→ **EXERCISE OBJECTIVE**
Starting at the line that has "A ray from the lens through (100, 106)" and stopping after the line that has "The pixel at (220, 12)", reproduce the listing below exactly; omit everything else.

→ **RECORDS SHOWN**
..........

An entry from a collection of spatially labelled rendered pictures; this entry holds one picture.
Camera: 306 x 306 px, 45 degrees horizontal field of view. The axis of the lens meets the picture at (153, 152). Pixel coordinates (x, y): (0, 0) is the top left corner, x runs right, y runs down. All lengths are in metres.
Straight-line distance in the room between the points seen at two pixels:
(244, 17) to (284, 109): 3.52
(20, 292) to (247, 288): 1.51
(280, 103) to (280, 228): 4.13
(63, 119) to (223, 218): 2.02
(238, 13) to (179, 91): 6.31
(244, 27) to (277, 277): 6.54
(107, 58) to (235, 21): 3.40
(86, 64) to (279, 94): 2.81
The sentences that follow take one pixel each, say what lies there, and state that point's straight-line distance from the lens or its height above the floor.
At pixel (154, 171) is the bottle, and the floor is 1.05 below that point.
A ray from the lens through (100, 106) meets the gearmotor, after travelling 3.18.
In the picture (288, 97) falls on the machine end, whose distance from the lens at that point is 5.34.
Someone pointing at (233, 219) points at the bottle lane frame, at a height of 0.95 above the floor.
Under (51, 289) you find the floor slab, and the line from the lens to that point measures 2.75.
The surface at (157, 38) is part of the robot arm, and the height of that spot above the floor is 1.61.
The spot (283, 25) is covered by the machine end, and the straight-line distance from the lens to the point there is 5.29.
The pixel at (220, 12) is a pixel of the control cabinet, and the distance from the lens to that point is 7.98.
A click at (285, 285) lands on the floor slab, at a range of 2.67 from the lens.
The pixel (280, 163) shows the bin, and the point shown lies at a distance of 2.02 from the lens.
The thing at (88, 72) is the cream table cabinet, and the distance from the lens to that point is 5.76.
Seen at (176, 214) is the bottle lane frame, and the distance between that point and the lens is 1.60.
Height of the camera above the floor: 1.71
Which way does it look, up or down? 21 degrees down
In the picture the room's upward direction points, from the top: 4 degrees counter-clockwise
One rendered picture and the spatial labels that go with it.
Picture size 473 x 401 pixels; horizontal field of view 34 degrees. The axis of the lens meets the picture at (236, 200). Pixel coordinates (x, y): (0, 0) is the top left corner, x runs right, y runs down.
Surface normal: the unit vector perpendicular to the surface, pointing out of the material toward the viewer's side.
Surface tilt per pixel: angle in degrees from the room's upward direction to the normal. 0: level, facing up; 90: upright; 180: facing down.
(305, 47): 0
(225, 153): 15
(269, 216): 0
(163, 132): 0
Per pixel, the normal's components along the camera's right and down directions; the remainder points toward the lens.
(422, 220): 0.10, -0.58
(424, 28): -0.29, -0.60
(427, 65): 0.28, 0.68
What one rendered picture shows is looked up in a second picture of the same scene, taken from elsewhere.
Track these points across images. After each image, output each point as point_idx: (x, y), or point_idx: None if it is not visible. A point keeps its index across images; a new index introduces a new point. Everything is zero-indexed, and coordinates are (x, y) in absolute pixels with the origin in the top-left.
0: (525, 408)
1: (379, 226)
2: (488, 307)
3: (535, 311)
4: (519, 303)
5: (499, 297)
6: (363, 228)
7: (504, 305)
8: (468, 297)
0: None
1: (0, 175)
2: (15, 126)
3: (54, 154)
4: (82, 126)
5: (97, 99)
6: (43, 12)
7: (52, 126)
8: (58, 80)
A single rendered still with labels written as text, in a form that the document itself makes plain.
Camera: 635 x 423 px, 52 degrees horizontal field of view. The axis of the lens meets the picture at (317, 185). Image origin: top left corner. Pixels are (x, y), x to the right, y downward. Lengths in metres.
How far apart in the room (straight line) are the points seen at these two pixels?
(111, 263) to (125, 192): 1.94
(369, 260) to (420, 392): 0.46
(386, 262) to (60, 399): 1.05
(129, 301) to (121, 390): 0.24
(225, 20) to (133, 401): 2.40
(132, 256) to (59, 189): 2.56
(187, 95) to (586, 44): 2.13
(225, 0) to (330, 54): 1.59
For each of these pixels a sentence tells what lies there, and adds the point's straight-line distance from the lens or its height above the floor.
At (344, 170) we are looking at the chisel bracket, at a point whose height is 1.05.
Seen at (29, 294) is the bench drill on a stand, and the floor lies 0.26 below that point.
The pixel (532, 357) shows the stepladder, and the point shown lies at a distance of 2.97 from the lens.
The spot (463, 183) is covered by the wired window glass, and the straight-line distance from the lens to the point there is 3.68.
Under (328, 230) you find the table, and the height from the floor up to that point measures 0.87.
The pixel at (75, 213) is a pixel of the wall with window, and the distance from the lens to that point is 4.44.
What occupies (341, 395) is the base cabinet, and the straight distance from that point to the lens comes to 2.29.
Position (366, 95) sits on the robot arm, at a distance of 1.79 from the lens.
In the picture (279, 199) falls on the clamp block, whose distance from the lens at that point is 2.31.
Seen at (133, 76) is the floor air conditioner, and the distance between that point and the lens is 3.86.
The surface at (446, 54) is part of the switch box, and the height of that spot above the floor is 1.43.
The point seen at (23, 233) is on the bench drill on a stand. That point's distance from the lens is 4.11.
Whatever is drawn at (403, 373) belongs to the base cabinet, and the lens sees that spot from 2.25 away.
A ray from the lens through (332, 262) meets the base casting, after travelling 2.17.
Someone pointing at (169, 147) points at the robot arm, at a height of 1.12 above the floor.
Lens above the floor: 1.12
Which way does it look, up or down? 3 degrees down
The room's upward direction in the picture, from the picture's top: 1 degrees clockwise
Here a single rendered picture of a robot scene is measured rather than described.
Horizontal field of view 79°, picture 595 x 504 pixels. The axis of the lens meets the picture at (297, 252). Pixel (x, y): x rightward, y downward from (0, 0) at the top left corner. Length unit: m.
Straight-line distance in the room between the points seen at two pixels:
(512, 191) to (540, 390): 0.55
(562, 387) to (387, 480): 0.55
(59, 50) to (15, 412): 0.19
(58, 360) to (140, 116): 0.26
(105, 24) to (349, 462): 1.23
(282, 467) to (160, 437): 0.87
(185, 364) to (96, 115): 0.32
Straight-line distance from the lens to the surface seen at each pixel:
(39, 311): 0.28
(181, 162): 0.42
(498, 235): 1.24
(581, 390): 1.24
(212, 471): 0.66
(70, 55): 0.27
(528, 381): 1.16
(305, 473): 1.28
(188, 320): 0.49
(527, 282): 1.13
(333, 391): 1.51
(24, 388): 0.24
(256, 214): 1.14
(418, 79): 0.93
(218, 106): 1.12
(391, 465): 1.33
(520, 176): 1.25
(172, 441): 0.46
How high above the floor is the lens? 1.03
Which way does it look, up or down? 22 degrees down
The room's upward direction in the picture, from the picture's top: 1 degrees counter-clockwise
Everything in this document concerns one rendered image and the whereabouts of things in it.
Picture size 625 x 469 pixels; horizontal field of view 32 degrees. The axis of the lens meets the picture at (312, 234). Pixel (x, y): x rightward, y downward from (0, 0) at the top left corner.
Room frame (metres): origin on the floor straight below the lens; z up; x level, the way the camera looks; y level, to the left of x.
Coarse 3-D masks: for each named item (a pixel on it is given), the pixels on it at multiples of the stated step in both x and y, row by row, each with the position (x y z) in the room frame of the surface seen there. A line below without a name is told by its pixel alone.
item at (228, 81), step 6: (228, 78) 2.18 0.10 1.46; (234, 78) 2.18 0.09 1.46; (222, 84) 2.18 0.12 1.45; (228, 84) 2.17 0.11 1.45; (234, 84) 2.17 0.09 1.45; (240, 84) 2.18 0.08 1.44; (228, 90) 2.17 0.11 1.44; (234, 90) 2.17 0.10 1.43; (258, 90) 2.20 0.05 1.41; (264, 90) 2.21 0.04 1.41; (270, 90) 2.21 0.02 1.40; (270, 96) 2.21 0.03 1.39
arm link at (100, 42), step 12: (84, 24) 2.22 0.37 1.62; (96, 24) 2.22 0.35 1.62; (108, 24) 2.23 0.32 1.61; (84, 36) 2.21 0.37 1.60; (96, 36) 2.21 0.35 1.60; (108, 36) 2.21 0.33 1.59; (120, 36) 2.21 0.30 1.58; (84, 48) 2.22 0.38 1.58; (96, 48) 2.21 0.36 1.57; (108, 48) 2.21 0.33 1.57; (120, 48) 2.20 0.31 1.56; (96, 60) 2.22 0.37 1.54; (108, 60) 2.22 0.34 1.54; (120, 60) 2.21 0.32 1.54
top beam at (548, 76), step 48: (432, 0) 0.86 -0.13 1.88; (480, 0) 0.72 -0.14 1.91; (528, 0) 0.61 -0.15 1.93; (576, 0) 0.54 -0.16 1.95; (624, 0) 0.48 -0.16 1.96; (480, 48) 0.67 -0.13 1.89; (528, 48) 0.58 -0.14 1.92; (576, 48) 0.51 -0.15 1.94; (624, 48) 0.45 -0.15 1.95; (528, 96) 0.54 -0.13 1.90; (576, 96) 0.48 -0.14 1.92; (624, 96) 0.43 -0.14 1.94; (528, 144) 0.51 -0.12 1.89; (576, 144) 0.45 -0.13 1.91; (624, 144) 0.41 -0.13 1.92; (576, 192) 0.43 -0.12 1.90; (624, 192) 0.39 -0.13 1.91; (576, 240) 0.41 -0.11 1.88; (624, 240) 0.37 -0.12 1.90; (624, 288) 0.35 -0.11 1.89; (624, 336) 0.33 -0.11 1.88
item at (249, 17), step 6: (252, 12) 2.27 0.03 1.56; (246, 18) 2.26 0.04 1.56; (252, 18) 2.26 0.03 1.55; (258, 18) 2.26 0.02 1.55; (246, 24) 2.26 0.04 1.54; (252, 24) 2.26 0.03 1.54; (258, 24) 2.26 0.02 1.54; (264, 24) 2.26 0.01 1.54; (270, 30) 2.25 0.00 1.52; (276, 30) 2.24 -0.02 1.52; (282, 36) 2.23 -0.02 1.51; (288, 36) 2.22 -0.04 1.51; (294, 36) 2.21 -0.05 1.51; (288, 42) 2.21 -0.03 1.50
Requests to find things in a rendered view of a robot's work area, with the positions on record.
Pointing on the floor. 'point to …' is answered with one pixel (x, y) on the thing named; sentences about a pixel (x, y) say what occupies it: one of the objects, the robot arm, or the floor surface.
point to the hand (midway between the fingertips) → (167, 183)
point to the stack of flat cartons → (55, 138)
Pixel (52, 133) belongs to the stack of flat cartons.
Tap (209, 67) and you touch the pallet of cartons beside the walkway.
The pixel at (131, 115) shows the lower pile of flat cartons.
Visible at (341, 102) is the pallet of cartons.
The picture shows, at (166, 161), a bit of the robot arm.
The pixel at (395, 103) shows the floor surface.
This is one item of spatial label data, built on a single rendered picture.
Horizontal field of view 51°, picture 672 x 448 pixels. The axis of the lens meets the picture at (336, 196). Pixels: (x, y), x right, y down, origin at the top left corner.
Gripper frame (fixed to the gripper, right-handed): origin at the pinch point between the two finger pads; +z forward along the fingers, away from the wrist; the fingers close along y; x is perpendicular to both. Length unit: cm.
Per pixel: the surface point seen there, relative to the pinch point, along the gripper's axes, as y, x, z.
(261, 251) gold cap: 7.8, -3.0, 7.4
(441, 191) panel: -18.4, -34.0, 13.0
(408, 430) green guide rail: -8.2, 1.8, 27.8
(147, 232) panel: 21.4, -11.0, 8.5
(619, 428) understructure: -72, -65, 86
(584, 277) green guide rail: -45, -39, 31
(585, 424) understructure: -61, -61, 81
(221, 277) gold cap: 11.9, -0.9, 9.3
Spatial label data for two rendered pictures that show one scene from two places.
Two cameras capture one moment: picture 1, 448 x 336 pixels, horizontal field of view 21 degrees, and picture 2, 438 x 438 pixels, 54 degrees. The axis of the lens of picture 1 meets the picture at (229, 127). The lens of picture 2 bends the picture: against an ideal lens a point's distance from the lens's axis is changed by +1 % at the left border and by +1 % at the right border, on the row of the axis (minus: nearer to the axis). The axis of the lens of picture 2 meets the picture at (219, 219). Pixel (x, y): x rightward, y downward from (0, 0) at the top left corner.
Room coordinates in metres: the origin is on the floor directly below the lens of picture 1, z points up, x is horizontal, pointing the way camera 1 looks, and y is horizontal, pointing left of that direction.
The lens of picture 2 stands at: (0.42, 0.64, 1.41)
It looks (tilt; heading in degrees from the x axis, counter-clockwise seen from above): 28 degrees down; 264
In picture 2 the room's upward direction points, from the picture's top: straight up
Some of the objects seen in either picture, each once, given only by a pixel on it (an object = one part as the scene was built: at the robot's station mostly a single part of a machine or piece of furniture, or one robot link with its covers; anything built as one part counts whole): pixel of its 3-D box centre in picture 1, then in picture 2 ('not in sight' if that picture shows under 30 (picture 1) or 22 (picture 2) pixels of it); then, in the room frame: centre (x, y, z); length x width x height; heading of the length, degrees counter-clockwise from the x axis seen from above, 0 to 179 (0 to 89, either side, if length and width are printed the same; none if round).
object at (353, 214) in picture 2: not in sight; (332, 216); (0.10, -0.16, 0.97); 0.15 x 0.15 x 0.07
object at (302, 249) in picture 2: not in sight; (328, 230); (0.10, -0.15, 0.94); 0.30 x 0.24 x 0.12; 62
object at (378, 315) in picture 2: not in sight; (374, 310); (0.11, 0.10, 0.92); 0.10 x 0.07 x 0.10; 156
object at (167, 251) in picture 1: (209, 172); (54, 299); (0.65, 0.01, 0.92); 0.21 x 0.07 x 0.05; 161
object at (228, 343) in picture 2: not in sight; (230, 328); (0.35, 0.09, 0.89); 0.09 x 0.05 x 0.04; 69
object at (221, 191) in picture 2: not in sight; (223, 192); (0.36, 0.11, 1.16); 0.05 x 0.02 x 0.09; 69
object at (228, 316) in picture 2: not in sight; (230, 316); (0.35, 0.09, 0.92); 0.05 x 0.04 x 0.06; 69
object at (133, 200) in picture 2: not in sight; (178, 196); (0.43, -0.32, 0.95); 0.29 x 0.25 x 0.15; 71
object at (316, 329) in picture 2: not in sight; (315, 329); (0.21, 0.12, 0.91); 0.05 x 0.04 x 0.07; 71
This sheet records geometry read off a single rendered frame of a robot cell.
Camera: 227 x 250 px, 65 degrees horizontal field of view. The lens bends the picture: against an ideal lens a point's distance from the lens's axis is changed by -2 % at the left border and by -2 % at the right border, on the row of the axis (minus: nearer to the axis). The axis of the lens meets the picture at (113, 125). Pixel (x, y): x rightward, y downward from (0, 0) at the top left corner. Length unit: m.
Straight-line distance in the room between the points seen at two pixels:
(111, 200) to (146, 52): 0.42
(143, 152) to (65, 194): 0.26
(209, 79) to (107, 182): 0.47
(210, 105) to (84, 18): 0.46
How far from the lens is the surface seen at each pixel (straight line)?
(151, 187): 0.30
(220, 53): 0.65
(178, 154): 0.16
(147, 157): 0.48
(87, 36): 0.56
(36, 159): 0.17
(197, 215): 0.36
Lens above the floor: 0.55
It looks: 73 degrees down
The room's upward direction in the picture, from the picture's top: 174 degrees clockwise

..........

→ **RESPONSE TO THE TASK**
A ray from the lens through (100, 106) meets the gearmotor, after travelling 3.18.
In the picture (288, 97) falls on the machine end, whose distance from the lens at that point is 5.34.
Someone pointing at (233, 219) points at the bottle lane frame, at a height of 0.95 above the floor.
Under (51, 289) you find the floor slab, and the line from the lens to that point measures 2.75.
The surface at (157, 38) is part of the robot arm, and the height of that spot above the floor is 1.61.
The spot (283, 25) is covered by the machine end, and the straight-line distance from the lens to the point there is 5.29.
The pixel at (220, 12) is a pixel of the control cabinet, and the distance from the lens to that point is 7.98.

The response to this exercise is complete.